*WHAT THE TASK ASKS*: Search the data below for the string "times" and copy all lines where it shows up.

[SUPPLIED MATERIAL Boundary: Start]

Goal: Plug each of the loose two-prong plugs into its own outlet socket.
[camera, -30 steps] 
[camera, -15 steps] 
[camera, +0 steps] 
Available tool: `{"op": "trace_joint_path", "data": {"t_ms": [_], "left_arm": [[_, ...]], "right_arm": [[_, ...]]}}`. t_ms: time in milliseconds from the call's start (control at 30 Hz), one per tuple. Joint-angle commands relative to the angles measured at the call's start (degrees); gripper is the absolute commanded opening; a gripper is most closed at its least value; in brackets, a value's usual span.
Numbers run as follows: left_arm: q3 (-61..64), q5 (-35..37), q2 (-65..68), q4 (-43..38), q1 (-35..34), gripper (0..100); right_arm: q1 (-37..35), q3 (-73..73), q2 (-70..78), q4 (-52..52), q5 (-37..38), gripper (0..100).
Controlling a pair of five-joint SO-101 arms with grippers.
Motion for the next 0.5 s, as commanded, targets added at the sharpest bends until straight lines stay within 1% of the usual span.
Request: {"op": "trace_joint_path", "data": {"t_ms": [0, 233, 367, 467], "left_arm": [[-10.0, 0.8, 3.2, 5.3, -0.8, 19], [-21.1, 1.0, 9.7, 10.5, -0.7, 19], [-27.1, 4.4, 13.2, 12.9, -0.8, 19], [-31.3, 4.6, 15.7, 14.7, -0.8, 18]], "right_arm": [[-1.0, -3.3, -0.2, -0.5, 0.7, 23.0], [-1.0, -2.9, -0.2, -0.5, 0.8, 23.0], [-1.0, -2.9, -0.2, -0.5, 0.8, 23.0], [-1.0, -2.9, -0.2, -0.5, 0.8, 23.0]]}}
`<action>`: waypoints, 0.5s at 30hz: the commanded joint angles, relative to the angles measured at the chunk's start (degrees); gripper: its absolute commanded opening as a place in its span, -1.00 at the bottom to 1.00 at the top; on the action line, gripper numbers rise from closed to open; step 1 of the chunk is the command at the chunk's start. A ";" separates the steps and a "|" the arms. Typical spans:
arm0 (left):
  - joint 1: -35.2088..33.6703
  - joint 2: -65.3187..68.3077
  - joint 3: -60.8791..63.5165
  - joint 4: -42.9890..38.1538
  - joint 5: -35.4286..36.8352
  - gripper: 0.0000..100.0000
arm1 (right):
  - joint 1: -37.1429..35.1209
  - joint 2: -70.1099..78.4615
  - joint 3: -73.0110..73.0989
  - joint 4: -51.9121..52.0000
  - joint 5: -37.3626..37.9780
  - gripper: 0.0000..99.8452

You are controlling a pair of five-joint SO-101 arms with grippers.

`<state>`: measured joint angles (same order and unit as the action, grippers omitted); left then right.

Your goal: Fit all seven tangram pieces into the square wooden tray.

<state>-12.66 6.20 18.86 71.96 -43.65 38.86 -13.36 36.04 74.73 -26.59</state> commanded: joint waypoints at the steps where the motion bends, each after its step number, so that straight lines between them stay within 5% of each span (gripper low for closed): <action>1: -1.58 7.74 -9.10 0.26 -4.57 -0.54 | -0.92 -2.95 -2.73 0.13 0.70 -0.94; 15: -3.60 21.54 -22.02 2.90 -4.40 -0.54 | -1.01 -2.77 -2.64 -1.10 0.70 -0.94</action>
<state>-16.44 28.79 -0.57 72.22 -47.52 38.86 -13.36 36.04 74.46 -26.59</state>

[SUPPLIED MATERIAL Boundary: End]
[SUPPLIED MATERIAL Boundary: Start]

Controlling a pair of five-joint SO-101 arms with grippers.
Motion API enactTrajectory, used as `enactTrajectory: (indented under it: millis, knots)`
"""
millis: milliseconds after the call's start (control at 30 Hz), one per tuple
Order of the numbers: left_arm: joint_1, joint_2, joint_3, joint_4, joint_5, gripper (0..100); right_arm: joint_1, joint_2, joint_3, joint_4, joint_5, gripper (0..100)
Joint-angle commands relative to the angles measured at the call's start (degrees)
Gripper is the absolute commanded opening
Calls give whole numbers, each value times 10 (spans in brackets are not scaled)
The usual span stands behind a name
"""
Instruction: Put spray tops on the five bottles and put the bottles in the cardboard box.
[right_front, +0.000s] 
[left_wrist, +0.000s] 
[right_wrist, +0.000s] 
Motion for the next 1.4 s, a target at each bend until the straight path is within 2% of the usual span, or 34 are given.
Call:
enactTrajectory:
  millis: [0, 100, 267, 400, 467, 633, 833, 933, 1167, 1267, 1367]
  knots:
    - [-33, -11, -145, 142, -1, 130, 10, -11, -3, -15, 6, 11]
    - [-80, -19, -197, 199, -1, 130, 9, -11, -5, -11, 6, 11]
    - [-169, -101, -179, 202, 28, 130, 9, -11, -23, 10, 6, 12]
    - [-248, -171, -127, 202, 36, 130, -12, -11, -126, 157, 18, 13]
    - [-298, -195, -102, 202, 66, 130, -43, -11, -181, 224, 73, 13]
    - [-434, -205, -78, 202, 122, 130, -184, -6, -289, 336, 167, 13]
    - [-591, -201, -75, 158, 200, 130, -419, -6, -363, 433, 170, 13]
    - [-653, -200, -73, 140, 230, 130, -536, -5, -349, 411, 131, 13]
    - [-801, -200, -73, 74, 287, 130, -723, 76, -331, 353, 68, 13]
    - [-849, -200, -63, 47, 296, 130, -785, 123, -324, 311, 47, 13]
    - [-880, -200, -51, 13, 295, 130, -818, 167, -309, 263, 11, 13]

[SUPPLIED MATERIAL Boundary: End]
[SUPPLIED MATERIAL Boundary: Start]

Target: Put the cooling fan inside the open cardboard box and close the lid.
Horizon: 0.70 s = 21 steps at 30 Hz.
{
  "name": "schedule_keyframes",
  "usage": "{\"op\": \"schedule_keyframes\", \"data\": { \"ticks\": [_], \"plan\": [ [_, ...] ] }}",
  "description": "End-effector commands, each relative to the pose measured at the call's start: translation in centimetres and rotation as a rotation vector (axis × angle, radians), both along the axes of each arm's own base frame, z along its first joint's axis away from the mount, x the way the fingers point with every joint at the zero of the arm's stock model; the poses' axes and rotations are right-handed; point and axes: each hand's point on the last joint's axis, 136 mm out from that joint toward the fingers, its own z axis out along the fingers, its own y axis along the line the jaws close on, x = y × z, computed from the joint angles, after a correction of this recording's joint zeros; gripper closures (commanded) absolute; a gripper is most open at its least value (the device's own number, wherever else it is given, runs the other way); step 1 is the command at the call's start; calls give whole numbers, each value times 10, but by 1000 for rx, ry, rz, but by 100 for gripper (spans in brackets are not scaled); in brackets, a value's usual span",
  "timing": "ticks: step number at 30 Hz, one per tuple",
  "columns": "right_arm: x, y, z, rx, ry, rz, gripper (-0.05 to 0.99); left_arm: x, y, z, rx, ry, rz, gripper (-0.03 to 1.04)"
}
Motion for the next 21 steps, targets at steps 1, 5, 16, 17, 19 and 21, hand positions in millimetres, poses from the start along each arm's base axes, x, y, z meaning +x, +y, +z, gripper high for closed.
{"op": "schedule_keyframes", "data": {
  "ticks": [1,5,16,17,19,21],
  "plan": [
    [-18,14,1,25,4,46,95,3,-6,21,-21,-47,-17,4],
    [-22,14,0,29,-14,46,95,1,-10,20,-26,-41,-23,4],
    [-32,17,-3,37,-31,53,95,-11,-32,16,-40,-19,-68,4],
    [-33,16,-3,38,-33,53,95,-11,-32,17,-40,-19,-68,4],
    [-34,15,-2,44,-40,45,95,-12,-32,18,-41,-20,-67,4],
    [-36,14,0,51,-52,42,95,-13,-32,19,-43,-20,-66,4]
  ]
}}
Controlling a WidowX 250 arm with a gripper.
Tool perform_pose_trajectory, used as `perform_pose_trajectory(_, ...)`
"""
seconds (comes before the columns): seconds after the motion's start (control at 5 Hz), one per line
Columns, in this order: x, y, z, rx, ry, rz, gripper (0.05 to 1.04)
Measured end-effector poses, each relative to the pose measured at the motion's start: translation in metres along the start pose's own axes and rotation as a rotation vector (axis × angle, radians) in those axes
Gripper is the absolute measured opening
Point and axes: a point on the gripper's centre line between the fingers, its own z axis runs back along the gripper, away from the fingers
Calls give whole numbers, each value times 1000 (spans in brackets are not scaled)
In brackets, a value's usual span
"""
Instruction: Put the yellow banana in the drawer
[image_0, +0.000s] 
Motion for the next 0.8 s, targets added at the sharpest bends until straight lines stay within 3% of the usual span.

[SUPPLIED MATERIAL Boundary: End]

*TASK ANSWER*:
Calls give whole numbers, each value times 10 (spans in brackets are not scaled)
  "description": "End-effector commands, each relative to the pose measured at the call's start: translation in centimetres and rotation as a rotation vector (axis × angle, radians), both along the axes of each arm's own base frame, z along its first joint's axis away from the mount, x the way the fingers point with every joint at the zero of the arm's stock model; the poses' axes and rotations are right-handed; point and axes: each hand's point on the last joint's axis, 136 mm out from that joint toward the fingers, its own z axis out along the fingers, its own y axis along the line the jaws close on, x = y × z, computed from the joint angles, after a correction of this recording's joint zeros; gripper closures (commanded) absolute; a gripper is most open at its least value (the device's own number, wherever else it is given, runs the other way); step 1 is the command at the call's start; calls give whole numbers, each value times 10, but by 1000 for rx, ry, rz, but by 100 for gripper (spans in brackets are not scaled); in brackets, a value's usual span",
Calls give whole numbers, each value times 1000 (spans in brackets are not scaled)

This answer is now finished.